→ **What needs to be done**
Which lines in the data contain the word "corner"? Please copy each of them.

++++ Data for analysis ++++

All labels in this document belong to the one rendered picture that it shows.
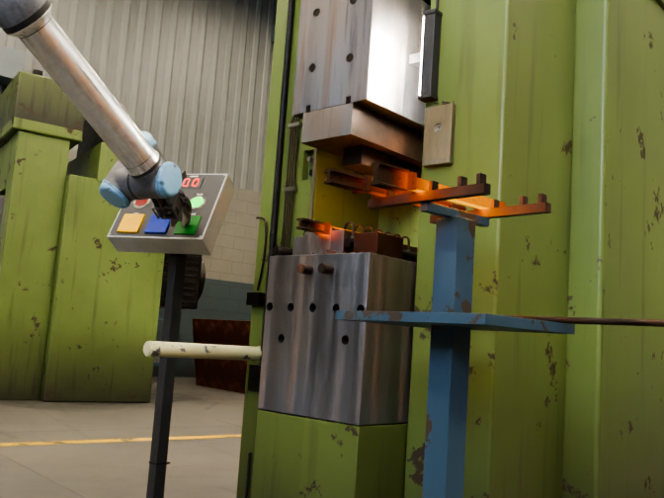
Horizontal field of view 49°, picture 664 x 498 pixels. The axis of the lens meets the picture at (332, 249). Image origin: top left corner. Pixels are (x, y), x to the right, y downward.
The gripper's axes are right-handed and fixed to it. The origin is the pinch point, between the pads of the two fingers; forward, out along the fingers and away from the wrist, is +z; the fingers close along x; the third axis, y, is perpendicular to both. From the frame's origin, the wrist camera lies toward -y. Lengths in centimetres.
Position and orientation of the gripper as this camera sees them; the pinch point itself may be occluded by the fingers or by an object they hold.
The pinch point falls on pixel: (186, 219)
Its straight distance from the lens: 231.8
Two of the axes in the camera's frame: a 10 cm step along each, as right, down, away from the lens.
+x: 9.6, 0.3, -2.9
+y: -2.0, 7.9, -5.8
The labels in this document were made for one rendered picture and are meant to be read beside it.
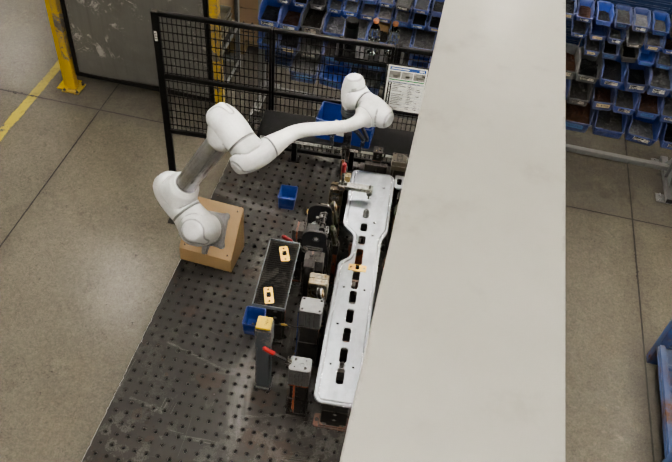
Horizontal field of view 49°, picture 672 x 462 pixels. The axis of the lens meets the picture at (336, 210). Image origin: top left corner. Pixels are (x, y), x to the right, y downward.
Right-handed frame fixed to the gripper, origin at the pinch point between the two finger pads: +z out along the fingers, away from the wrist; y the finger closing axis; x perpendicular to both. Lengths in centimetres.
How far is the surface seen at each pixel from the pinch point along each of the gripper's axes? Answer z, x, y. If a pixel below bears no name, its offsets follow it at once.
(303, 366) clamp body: 26, -106, -1
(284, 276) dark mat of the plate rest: 15, -71, -16
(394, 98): 8, 54, 20
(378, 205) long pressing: 31.3, -4.1, 19.6
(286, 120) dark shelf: 28, 47, -37
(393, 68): -11, 54, 16

++++

→ **Solution for this exercise**
Horizontal field of view 49°, picture 664 x 498 pixels. The axis of the lens meets the picture at (332, 249). Image origin: top left corner. Pixels are (x, y), x to the right, y downward.
Horizontal field of view 49°, picture 672 x 462 pixels. The axis of the lens meets the picture at (336, 210). Image origin: top left corner. Pixels are (x, y), x to the right, y downward.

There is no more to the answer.